With a really good low friction nut and locking tuners, tuning on a Contour and a Floyd should be pretty comparable. I'm using one on one of my Strats these days, and with locking tuners and a well-cut conventional nut, I haven't had any problems with tuning. 

Where the DO differ, however, is range. I initially bought the Contour for my other strat, and while I liked how it felt (and sounded - I passed a couple emails back and forth with a rep at Hipshot, and he attributes part of the sound of the bridge to a zinc sustain block), I eventually took it out and put the Gotoh Wilkinson it had replaced back in, simply because the range was a LOT lower with the Hipshot. Full dive, the strings stilll hold pitch, it never goes totally loose like a Floyd (or the Wilkinson). It's an awesomely smooth trem, I really like how it sounds (it has a clear and open attack, the Wilky was more midrangey, but to be fair that also has an oversized brass block in it these days), and it looks gorgeous, but it's simply not as aggressive. So, that one is my "blues" guitar, while my alder/maple Strat with the Wilkinson is my "rock" guitar. 
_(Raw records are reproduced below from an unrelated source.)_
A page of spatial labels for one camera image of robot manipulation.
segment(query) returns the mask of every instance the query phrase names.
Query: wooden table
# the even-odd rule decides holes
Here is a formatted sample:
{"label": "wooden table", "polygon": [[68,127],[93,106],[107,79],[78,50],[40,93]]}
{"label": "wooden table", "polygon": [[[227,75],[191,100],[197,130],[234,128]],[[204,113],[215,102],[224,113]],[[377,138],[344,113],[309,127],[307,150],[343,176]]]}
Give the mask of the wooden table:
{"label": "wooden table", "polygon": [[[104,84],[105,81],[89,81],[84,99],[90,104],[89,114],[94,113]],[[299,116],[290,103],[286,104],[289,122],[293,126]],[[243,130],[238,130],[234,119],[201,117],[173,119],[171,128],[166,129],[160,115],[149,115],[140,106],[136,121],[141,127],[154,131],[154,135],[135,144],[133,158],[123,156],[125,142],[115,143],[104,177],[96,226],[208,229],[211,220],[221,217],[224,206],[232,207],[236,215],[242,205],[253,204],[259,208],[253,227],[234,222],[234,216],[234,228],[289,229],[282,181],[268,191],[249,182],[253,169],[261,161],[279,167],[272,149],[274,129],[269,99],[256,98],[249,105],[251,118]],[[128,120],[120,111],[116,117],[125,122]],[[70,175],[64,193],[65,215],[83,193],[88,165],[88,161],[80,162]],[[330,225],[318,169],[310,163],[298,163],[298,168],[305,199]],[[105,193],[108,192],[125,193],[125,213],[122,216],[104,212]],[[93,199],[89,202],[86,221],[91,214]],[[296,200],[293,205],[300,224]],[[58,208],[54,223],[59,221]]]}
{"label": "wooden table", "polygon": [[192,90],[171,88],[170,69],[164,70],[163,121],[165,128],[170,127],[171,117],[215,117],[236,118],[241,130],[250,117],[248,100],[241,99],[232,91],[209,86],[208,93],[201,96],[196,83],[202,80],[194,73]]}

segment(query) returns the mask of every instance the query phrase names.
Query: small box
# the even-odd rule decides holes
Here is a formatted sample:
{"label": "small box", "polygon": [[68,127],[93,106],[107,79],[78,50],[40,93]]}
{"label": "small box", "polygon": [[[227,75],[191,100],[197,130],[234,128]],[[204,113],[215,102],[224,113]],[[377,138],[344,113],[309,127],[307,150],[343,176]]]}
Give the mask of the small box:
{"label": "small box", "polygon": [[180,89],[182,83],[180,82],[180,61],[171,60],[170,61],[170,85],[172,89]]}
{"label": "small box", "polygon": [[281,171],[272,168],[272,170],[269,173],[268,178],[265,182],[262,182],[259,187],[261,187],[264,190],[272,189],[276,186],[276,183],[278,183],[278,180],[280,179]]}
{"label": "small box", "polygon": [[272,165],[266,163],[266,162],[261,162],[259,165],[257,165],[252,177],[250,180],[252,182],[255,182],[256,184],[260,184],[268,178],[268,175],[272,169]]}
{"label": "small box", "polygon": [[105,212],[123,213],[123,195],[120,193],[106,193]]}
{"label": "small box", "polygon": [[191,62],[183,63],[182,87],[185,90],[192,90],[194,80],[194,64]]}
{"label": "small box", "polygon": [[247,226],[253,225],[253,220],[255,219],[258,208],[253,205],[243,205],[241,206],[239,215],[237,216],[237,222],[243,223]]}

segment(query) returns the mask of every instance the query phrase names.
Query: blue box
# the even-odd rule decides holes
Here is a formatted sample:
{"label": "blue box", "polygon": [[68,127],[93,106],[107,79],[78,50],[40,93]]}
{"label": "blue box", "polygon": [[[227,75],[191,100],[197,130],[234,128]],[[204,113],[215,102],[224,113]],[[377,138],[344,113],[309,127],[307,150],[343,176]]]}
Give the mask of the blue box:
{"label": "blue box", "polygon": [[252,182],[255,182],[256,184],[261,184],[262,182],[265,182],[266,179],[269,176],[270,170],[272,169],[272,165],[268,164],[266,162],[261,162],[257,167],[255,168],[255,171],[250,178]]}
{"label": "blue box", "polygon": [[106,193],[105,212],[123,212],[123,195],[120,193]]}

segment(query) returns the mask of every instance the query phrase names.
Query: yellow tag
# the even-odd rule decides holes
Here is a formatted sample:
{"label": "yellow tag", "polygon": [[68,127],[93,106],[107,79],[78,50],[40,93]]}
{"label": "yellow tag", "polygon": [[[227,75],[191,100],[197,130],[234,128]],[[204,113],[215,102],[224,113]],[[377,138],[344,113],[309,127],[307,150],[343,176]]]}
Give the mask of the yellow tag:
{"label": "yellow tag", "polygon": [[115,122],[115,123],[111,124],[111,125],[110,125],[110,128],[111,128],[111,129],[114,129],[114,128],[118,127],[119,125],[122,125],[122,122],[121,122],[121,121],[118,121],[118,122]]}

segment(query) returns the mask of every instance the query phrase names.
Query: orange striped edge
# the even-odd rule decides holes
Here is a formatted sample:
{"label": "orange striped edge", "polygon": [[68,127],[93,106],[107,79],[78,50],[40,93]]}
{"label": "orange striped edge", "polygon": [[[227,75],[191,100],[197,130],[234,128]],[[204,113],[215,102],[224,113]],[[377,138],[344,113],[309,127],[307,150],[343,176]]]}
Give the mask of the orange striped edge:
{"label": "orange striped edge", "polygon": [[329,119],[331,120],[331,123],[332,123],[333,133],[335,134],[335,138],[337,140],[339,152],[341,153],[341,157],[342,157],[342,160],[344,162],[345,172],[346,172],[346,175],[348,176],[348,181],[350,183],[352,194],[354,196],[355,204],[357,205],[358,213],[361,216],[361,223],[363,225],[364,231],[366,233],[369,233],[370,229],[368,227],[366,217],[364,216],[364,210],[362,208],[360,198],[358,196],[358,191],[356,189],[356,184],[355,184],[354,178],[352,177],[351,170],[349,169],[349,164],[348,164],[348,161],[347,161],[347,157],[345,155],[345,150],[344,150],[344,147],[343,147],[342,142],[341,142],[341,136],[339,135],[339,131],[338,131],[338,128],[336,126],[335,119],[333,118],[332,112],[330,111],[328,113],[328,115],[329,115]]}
If you do go Floyd, definitely get their push-in arm holder. It's awesome.


----------



## ShiroNekoMusic (May 10, 2021)

I want to bring this post back to life since I asked Mayones about building a guitar with a Hipshot Contour trem and they responded this:


> We do not use Hipshot US Contour tremolo any more, as it does not pass our standards.
> 
> Right now we offer Gotoh 510 in V24 models



Any thoughts on this?


----------



## Hollowway (May 11, 2021)

ShiroNekoMusic said:


> I want to bring this post back to life since I asked Mayones about building a guitar with a Hipshot Contour trem and they responded this:
> 
> Any thoughts on this?



Huh. Do you think that’s real, or they couldn’t get the pricing they wanted? That’s the first I’ve heard of this sort of thing from a Hipshot product.


----------



## ShiroNekoMusic (May 11, 2021)

I think it's real to an extent since it's Mayones and they always use the highest quality stuff that is available. They keep using hipshot tuners and fixed bridges. Perhaps they think it's a bit overpriced for what it is and they don't agree on using those? I mean, they use all the high quality stuff that you can add to any guitar so I don't think it's just a matter of pricing. I don't think they're lying though, it might be a mix of both ideas, for example a bunch of bridges from a single run could have been defective or given some kind of problem...


----------



## Drew (May 11, 2021)

ShiroNekoMusic said:


> I want to bring this post back to life since I asked Mayones about building a guitar with a Hipshot Contour trem and they responded this:
> 
> Any thoughts on this?


I've heard exactly 0 complaints on reliability with anything Hipshot makes. I suspect it might be due to either availability, or them not having a routing template currently configured for the Contour. 

That said, the Gotoh 510 is also an excellent trem. If you want a reasonably-vintage-style two-point trem, then the Hipshot Contour, Gotoh 510, and Gotoh/Wilkinson VS100 are the three I'd look at, ranked there by range and "feel" from most vintage to most like a Floyd in disguise.


----------



## Emperoff (May 12, 2021)

Most people wanting a vintage trem, also want vintage looks. Chances are the Hipshot contour trem doesn't have as many adepts as the more "vintage looking" Gotoh counterpart.

Now that Gotoh finally released proper 7-string hardware, they now cover all the range (Fixed, Vintage Trem and Floyd for* both *6 and 7 strings, which will make bulk orders much more cost effective.

And let's not forget their stuff is cheaper than the competition, but at same or better quality. I wouldn't be surprised if they ditched Hipshot or Floyd Rose completely in favour of Gotoh.


----------